→ What is needed
Where the line containing "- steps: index" appears, end the copy there, keeping that line; start from the first line of the entries, copy exactly, and omit pictures.

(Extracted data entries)
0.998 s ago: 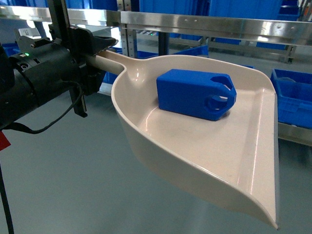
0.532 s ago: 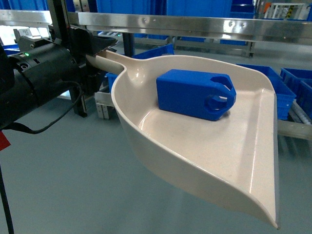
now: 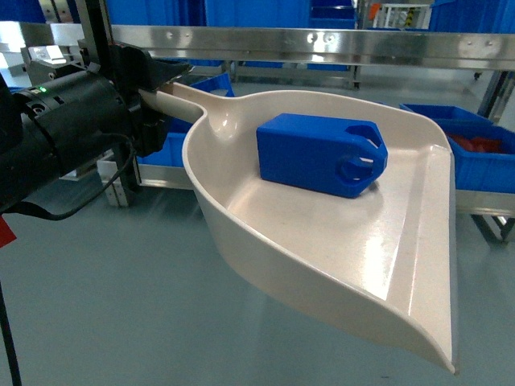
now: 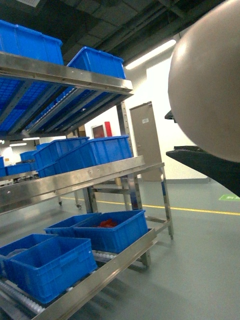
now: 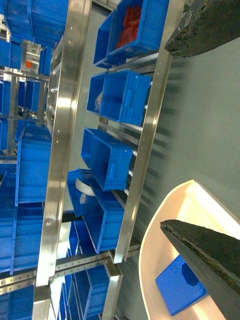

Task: Place part in tray to right shelf

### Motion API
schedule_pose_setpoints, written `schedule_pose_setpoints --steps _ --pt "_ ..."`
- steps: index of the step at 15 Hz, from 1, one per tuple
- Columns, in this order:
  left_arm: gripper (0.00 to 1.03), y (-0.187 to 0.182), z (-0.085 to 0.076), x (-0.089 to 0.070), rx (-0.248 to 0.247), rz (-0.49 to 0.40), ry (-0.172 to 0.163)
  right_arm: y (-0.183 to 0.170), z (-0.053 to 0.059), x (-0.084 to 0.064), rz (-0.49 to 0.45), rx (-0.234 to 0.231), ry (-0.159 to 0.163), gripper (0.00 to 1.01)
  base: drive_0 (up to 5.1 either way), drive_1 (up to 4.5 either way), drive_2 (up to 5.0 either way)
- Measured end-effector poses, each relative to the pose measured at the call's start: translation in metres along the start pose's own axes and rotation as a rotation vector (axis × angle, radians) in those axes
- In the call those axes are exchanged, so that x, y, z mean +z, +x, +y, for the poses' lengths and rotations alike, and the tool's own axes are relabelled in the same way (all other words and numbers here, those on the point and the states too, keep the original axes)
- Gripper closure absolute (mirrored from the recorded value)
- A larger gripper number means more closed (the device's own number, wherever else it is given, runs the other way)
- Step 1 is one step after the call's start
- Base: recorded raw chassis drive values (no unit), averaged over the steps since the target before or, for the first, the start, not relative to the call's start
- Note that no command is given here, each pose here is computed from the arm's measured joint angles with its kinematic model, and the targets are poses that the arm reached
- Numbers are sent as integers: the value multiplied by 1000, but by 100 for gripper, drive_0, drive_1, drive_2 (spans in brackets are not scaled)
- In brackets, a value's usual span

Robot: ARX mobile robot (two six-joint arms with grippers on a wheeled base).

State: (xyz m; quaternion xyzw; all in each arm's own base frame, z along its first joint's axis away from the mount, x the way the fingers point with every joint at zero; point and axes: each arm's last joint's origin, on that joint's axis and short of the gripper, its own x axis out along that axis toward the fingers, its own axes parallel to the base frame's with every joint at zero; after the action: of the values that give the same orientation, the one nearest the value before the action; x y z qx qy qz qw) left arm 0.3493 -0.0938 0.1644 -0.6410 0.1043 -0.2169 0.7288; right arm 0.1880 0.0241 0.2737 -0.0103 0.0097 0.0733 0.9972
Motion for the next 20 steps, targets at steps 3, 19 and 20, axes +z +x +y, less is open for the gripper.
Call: schedule_pose_setpoints --steps 3,19,20 --pt "91 0 0 -1 0 3 0 0 0 0 -1 0 0 3 -185 -185 -185" --pt "91 0 0 -1 -1 6 0 0 0 0 -2 0 0 3 -8 -8 -8" --pt "91 0 0 -1 -1 6 0 0 0 0 -2 0 0 3 0 0 0"
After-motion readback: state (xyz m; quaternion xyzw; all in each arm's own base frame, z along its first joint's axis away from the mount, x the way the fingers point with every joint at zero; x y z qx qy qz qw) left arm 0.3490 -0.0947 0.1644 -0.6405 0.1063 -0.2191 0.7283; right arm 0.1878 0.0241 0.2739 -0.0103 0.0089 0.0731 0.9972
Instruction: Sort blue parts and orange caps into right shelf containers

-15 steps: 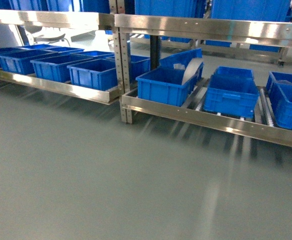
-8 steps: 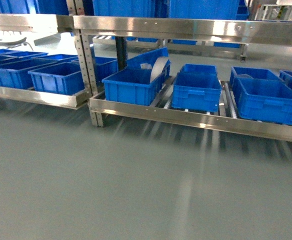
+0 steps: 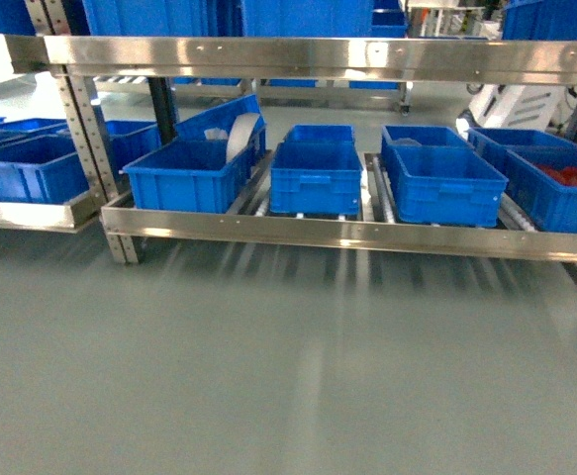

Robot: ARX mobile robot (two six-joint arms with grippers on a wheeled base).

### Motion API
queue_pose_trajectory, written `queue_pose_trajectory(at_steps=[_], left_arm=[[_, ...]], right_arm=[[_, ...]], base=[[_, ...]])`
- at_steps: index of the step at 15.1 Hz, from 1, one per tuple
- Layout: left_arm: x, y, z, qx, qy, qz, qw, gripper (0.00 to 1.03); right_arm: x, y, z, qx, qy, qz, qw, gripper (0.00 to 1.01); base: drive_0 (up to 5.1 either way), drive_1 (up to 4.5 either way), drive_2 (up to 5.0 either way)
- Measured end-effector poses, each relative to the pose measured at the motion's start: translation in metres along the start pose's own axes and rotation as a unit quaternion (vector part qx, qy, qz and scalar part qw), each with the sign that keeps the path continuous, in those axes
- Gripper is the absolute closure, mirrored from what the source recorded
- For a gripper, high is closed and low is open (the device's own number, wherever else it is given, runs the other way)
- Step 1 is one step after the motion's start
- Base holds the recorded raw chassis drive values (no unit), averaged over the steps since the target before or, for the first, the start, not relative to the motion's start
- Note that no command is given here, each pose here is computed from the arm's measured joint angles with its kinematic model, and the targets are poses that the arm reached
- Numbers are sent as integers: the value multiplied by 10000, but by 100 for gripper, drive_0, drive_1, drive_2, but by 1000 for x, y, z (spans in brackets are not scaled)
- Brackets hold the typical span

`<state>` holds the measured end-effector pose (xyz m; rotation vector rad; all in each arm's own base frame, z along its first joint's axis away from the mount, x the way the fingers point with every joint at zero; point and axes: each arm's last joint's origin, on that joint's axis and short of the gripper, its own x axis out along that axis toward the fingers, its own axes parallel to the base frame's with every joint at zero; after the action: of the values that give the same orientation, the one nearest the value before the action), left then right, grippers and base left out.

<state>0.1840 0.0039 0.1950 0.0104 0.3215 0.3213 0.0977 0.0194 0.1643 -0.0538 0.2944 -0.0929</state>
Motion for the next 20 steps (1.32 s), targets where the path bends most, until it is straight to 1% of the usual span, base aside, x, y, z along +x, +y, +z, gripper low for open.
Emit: queue_pose_trajectory(at_steps=[9, 11, 12, 15, 17, 20], left_arm=[[0, 0, 0, 0, 0, 0, 10000, 58], [0, -1, 0, 6, 1, -49, 10000, 58], [0, -1, 0, 5, 0, -35, 10000, 58], [-1, 1, 1, -23, -45, 29, 10000, 58], [-1, -1, 1, -6, -32, -43, 10000, 58], [-1, 0, 0, -3, -10, -16, 10000, 58]], right_arm=[[0, 0, 0, 0, 0, 0, 10000, 59], [0, 0, 0, -2, 5, -14, 10000, 59], [0, 0, 0, 0, -1, -13, 10000, 59], [0, 0, 0, 4, -11, 1, 10000, 59], [0, 0, 0, -2, 4, -19, 10000, 59], [0, 0, 0, -1, 3, -17, 10000, 59]], base=[[-150, -150, -150], [-19, -19, -19], [0, 0, 0], [166, 258, -467], [-5, 384, -395], [40, 443, -363]])
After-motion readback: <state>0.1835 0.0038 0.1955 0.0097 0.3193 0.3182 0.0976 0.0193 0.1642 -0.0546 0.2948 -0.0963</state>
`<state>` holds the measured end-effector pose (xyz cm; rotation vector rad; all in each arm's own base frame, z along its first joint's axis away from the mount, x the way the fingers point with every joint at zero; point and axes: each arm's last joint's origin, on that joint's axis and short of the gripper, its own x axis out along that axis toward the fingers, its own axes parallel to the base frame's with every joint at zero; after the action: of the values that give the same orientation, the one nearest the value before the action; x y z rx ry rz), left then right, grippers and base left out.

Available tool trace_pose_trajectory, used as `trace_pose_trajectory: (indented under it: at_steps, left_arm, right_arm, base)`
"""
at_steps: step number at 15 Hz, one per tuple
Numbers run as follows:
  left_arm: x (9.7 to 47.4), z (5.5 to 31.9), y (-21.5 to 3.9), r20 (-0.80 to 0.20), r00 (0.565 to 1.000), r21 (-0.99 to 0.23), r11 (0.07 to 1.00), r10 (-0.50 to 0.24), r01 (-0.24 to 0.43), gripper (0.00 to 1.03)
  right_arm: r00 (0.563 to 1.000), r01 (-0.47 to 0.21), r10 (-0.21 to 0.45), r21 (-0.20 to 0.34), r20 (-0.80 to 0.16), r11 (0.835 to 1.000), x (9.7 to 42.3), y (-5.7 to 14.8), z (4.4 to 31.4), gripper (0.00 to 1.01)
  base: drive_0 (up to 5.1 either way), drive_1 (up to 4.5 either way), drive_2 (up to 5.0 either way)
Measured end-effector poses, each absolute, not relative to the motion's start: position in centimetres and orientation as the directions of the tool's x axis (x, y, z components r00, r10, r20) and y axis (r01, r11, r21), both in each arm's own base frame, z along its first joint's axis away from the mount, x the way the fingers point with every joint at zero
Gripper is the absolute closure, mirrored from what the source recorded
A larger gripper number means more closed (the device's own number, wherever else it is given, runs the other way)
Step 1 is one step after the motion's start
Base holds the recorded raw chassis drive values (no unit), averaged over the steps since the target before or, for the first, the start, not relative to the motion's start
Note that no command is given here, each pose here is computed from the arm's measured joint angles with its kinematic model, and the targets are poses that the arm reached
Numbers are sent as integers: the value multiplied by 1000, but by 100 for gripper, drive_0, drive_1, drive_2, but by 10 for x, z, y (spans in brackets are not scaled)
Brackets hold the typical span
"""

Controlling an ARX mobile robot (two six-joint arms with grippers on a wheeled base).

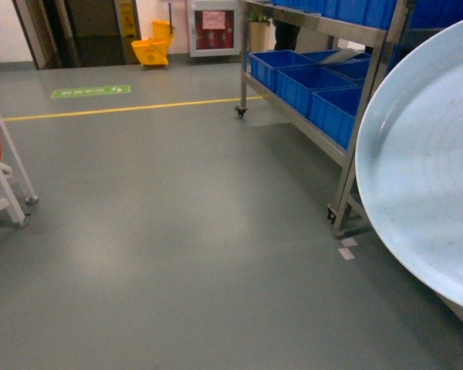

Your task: Place blue tray on left shelf second layer neatly

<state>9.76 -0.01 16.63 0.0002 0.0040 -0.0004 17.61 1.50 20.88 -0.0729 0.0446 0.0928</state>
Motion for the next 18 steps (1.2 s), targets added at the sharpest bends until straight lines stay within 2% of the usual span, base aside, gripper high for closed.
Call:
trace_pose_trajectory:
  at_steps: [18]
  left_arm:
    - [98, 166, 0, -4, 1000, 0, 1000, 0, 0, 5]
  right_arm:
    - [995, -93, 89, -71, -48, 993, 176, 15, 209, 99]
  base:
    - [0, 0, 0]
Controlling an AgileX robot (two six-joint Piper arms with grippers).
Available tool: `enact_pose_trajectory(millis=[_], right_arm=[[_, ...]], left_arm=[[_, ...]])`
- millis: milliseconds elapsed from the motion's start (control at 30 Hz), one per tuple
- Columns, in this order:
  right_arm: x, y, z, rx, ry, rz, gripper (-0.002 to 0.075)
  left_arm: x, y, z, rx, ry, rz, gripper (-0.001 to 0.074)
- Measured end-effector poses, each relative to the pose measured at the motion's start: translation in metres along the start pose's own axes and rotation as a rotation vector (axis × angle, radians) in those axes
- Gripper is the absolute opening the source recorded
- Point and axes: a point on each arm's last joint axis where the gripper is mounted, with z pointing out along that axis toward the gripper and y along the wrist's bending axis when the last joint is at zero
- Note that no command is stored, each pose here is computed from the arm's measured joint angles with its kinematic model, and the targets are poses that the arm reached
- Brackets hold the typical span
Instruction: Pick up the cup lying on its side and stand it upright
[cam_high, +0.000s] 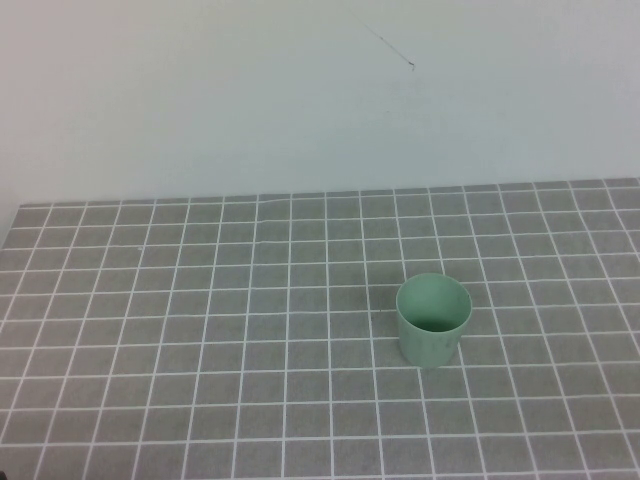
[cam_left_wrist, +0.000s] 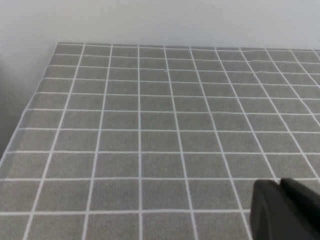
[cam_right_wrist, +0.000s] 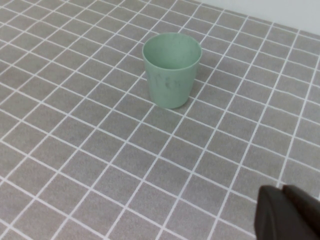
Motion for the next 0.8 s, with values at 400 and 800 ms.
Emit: enact_pose_trajectory(millis=[400,800], right_arm=[[0.0,0.0,0.0,0.002,-0.003,-0.01,-0.0003],[0.03,-0.019,0.013,0.383,-0.391,0.032,-0.0003]], left_arm=[[0.0,0.0,0.0,0.0,0.0,0.0,0.0001],[0.0,0.0,0.0,-0.001,0.0,0.002,0.0001]])
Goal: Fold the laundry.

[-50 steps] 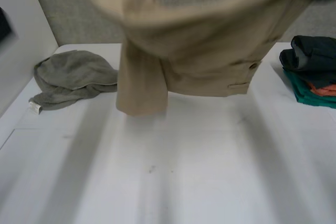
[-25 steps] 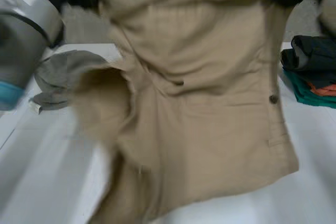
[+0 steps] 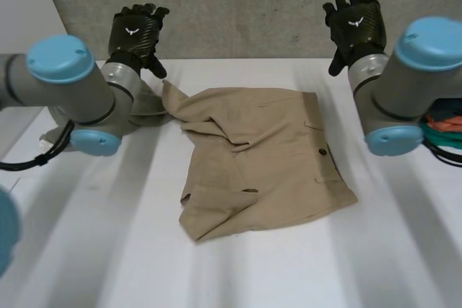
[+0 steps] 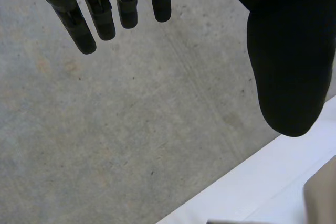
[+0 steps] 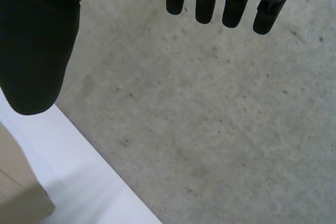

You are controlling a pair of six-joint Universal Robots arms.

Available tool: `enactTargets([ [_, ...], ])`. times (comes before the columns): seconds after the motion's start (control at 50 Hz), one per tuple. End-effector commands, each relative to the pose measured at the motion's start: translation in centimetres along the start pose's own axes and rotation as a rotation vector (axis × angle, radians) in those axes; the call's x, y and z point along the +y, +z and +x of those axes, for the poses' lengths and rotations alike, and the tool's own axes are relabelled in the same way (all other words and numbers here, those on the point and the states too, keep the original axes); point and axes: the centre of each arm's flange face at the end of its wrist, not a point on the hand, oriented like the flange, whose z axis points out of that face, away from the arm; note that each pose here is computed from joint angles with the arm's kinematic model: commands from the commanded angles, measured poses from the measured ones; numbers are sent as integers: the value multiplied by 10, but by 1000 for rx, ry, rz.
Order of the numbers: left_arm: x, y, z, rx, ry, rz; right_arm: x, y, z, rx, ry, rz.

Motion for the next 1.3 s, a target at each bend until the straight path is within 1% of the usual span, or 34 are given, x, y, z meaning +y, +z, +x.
enactTargets([
  [0.02,-34,-85,37,133,4,-112,-23,-60,6,-177,1,-92],
  [0.04,-34,-94,43,158,6,-127,-20,-66,5,-194,1,-114],
  [0.06,-34,-108,53,197,10,-146,-13,-79,3,-226,3,-172],
  [0.08,-31,-123,64,247,16,-172,-10,-82,2,-235,2,-188],
  [0.1,-30,-128,67,262,20,-179,0,-96,-1,-271,5,-255],
  [0.14,-20,-148,77,317,37,-229,10,-111,-6,-307,12,-322],
  [0.18,-11,-159,81,342,51,-264,21,-130,-10,-345,15,-396],
  [0.24,3,-177,88,382,83,-325,36,-152,-20,-412,14,-457],
  [0.26,6,-186,94,408,97,-340,40,-157,-22,-428,15,-469],
  [0.32,8,-195,102,436,104,-351,53,-169,-28,-469,12,-481],
  [0.46,30,-200,108,453,107,-417,74,-171,-31,-443,10,-448],
  [0.54,34,-199,104,434,113,-431,83,-170,-34,-434,8,-451],
  [0.58,38,-195,94,381,123,-446,83,-170,-34,-435,8,-449],
  [0.6,39,-193,89,353,127,-454,84,-170,-34,-434,9,-448],
  [0.62,41,-189,79,290,139,-470,84,-170,-34,-434,9,-448],
  [0.68,44,-185,63,177,168,-497,84,-171,-35,-440,12,-448],
  [0.7,47,-186,55,117,191,-522,84,-172,-35,-443,13,-450],
  [0.76,51,-190,39,44,231,-557,85,-174,-37,-450,14,-454],
  [0.86,60,-197,17,5,282,-611,85,-178,-39,-460,10,-454],
  [0.96,56,-199,6,-28,279,-616,88,-180,-41,-463,-9,-440],
  [1.1,21,-206,2,-48,261,-520,91,-184,-39,-458,-60,-433],
  [1.22,8,-218,4,-6,254,-478,92,-186,-39,-455,-67,-433],
  [1.3,7,-233,11,60,247,-477,93,-189,-39,-458,-67,-437],
])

→ Solved problem
0.998 s ago: 
0.532 s ago: 
now: 
now: 
now: 

Task: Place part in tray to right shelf

### Motion API
schedule_pose_setpoints, written `schedule_pose_setpoints --steps _ --pt "_ ..."`
- steps: index of the step at 15 Hz, from 1, one per tuple

This response contains the complete answer.